While this work together helps our team write its story, protecting our clients’ people, brands, and profits enables your business to write (and tell) its story. And we believe there’s still a great deal we can learn from each other.

This week, Brad Moody tells a story of social engineering fraud that, had the CEO created the culture of a high-reliability organization, may have had a different outcome (click here for L&A’s HRO resources).

Brad, one of the memorable jobs that has stuck with you involves the lion-loving CEO. What happened with that? 

Brad Moody: So, I deployed to the location on behalf of our client, an insurance carrier, to investigate a client of theirs that experienced a huge loss that may or may not have been a cyber event. Our job was to figure that out. Well, what quickly became apparent was that the wire transfer process in place was well-documented, performed, and controlled. However, the CEO of this company was very aggressive and very intimidating to employees, and what looked like a cyber event was actually a social engineering fraud that was enabled by the CEO’s behavior.
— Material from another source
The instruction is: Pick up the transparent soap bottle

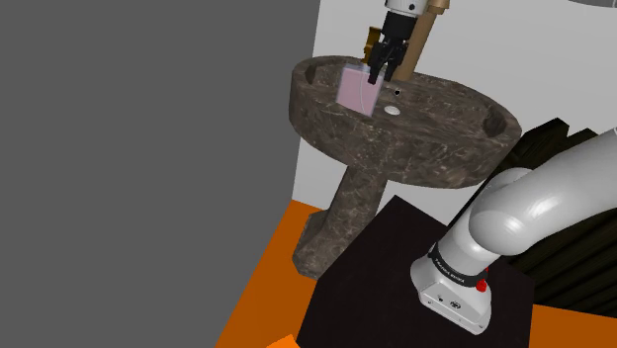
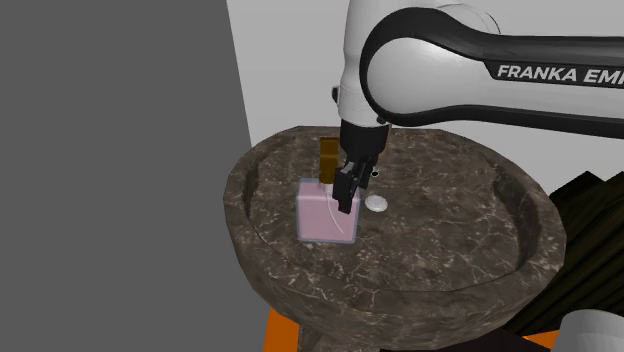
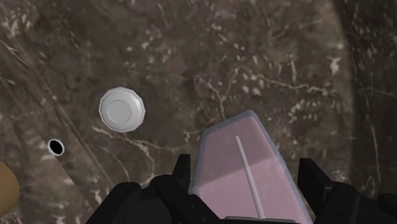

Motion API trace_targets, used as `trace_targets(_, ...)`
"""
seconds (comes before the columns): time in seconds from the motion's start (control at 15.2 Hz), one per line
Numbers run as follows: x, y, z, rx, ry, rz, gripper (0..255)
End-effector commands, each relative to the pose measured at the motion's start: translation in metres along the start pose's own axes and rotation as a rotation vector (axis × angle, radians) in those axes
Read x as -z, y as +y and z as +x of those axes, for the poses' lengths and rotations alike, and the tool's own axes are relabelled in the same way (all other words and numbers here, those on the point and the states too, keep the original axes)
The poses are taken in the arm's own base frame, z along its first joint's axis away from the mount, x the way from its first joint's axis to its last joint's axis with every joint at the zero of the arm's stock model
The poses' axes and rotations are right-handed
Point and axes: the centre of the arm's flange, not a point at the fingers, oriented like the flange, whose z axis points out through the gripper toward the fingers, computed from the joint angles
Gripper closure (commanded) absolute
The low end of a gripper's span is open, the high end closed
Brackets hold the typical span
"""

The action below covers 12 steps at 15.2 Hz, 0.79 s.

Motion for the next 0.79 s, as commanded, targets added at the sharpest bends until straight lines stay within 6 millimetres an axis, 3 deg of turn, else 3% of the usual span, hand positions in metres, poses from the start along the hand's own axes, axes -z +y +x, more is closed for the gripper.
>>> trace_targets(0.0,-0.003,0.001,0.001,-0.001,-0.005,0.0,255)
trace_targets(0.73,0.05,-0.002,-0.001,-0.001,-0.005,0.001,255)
What happened was, this CEO mentioned on social media that they’d be attending a conference at a specific time, and engaged with visible “marketing” dialog back and forth with the CFO of the same company (who was also set to attend this event), tagging one another in this public forum. Eventually, the Controller of the company also got in on the discussion. For a bad actor, this was plenty of evidence that, during that time, certain high-level decision-makers would be absent from and perhaps not paying full attention to operational details.

The bad actor in this fraud did indeed take advantage of all this information and created a fake domain name, switching two letters in the company’s name, like a lowercase “l (el) and an uppercase I (eye)” scenario. At the same time, the bad actor engaged with the HR department of the company in question under the guise of applying for a job. What they were really trying to understand was the email signature and naming convention (was it first initial and last name, full name separated by period, etc.). They did that until they eventually got a return email, which gave them the next piece of information they needed.

From there, the actor identified the CEO, CFO, and Controller’s email nomenclature and email signatures, which they were able to ascertain through a series of emails and out-of-office replies.  At that point, the actor had enough information to carry out the fraud. Using the fake domain, the actor developed a fake email trail that began with the fake CEO “emailing” the fake CFO about sending a wire transfer. Affirming this fraudulent transfer, the fake CEO email then forwarded the series of fraudulent messages to the REAL Controller, demanding that this wire transfer be made, to the tune of over $8 million.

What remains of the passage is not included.